The U.S. exports will enable the facility to produce approximately:
750,000 metric tons of linear low density polyethylene (LLDPE); 350,000
metric tons of linear density polyethylene (LDPE); 250,000 metric tons
of elastomers; 200,000 metric tons of glycol ethers; 70,000 metric tons
of propylene glycol (MPG); 208,000 metric tons of ethanolamines and
ethyleneamines; 400,000 metric tons of polyether polyols; 200,000
metric tons of toluene diisocyanate (TDI); and 400,000 metric tons of
polymeric methyl diphenyl diisocyanate (PMDI).
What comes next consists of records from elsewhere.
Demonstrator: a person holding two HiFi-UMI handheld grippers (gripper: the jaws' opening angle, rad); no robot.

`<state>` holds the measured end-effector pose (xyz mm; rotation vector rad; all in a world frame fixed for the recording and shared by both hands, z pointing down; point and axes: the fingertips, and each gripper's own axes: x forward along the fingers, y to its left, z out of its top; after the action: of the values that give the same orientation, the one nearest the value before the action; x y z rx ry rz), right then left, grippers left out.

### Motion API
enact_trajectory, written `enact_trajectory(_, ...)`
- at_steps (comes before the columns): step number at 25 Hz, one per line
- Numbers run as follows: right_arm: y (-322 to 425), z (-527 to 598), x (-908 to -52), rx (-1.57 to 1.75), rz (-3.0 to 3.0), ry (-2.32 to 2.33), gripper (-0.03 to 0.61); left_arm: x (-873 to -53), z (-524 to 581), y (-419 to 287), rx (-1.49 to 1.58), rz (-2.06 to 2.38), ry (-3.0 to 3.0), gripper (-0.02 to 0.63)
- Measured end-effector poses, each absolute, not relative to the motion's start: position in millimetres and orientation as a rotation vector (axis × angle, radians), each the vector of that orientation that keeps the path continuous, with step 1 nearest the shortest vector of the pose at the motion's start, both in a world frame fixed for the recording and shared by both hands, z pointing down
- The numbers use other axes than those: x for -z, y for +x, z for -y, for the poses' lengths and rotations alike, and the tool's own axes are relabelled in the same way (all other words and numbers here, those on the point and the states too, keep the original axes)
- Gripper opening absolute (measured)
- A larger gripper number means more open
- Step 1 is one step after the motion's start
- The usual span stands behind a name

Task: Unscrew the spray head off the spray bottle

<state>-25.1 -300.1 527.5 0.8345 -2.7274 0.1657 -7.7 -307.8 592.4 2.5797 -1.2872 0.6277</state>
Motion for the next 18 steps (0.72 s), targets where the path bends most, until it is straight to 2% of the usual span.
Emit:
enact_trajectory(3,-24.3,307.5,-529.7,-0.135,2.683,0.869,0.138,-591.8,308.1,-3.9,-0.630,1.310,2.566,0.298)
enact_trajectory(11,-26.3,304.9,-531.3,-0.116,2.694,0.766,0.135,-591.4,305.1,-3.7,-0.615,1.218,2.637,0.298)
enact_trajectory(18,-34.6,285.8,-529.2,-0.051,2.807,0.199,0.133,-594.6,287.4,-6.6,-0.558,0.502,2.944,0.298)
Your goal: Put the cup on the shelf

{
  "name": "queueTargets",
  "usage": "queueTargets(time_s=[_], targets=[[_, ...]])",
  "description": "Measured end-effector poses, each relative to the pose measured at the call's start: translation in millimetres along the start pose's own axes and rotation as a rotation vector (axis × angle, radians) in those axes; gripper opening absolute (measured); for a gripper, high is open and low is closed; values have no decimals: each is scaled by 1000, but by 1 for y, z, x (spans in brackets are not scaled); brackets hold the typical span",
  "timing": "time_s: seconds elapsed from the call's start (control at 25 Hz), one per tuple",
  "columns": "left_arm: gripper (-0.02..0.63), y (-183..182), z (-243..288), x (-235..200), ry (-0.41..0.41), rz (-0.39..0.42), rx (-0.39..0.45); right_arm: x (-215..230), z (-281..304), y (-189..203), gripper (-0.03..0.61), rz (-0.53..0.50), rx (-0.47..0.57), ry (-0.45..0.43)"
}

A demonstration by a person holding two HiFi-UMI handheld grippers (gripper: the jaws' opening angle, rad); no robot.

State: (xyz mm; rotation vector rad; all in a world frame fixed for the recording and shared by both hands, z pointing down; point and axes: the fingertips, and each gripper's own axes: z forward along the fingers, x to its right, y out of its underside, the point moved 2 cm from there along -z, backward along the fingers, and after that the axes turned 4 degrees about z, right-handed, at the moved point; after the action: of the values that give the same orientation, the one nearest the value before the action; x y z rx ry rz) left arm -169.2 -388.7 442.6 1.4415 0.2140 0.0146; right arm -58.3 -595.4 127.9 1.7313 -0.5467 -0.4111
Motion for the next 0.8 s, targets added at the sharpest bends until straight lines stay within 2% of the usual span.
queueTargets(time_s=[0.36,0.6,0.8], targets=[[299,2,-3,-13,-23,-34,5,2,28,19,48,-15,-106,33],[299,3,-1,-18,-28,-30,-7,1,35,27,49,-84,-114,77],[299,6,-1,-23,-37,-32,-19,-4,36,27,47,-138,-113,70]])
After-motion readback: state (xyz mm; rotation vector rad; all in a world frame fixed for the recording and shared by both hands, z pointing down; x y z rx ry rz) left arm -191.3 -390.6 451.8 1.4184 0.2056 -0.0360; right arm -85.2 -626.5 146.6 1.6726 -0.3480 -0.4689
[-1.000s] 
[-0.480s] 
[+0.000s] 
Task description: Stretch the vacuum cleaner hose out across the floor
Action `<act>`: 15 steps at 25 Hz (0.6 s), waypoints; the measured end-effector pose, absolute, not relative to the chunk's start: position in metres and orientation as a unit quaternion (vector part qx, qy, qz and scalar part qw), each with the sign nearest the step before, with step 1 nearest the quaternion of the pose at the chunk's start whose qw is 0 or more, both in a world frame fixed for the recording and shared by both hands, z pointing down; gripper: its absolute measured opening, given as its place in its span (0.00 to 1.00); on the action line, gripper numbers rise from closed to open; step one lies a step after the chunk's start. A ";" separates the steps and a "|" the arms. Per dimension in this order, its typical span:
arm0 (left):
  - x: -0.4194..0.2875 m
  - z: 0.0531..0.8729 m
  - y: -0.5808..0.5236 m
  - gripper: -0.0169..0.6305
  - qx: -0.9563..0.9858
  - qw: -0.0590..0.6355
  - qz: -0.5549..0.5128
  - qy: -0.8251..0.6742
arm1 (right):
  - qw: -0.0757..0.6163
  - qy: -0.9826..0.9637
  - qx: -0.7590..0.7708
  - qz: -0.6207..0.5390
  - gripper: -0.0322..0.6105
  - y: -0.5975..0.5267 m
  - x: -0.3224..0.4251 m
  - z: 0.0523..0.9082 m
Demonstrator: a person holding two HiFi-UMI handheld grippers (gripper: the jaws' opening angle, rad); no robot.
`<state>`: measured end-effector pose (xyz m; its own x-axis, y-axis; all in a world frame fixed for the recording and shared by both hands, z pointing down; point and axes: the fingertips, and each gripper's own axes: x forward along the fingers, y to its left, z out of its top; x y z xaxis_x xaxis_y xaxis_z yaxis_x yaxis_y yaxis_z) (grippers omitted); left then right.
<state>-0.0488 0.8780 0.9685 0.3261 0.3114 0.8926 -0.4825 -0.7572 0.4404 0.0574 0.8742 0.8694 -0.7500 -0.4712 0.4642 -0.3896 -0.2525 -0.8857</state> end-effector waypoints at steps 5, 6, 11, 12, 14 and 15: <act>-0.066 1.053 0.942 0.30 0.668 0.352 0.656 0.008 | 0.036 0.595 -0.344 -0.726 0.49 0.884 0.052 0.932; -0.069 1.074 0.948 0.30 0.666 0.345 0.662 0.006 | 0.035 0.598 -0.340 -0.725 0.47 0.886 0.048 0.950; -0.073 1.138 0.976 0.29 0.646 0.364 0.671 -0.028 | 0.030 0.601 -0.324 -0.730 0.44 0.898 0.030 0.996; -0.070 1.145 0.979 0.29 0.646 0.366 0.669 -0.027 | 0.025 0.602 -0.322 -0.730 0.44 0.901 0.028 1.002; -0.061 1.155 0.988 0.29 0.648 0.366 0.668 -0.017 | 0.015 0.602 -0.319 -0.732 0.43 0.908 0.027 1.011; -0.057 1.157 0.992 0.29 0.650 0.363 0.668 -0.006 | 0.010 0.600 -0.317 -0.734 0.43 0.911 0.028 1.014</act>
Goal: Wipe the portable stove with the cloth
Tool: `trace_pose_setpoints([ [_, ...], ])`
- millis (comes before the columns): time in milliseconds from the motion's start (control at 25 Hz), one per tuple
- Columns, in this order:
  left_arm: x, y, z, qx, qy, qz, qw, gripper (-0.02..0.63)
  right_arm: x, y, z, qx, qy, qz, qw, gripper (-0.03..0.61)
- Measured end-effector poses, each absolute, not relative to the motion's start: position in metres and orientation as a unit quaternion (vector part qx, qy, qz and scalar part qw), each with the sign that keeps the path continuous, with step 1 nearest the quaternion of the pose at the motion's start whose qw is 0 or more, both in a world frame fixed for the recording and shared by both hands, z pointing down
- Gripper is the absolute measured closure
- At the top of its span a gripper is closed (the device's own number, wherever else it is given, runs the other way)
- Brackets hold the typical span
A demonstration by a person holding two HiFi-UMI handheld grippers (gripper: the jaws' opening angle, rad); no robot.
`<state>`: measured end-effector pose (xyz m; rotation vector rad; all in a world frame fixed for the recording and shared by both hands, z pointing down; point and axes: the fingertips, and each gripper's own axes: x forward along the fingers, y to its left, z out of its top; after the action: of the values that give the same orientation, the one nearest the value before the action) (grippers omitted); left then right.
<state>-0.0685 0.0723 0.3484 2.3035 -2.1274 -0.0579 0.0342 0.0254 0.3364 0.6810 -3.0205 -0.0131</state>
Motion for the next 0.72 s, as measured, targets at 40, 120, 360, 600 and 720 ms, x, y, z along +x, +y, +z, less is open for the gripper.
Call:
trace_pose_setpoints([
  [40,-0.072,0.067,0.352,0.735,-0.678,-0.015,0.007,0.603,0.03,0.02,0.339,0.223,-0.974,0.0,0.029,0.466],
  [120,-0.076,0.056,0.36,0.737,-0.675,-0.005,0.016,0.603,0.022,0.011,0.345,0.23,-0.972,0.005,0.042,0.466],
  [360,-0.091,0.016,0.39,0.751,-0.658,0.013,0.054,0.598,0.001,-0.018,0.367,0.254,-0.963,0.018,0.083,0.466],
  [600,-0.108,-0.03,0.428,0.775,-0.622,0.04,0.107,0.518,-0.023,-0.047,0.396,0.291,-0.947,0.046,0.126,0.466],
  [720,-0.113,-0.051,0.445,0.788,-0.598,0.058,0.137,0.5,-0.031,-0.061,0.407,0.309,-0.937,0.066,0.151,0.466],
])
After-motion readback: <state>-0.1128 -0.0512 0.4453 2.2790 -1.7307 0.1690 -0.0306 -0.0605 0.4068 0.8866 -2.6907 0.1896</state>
Initial production at
this facility is expected to be phased in from 2016 to 2018.
Available information indicates the Saudi petrochemical producer
plans to sell its products as follows: The majority of LDPE, LLDPE and
glycol ethers will be sold primarily in the Asia-Pacific market, and
the balance will be sold in the Europe, Middle East and Africa
[[Page 29345]]
markets; the majority of elastomers, TDI, PMDI, and polyether polyols
will be sold primarily in Asia-Pacific, Europe, Middle East and Africa
markets and minority will be sold in the North and Latin America;
approximately equal volumes of MPG will be sold primarily in Asia-
Pacific, Europe, Middle East and Africa markets; and approximately
equal volumes of ethanolamines and ethyleneamines will be sold
globally.
Interested parties may submit comments on this transaction by email
to economic.impact@exim.gov or by mail to 811 Vermont Avenue NW., Room
947, Washington, DC 20571, within 14 days of the date this notice
appears in the Federal Register.
Angela Mariana Freyre,
Senior Vice President and General Counsel.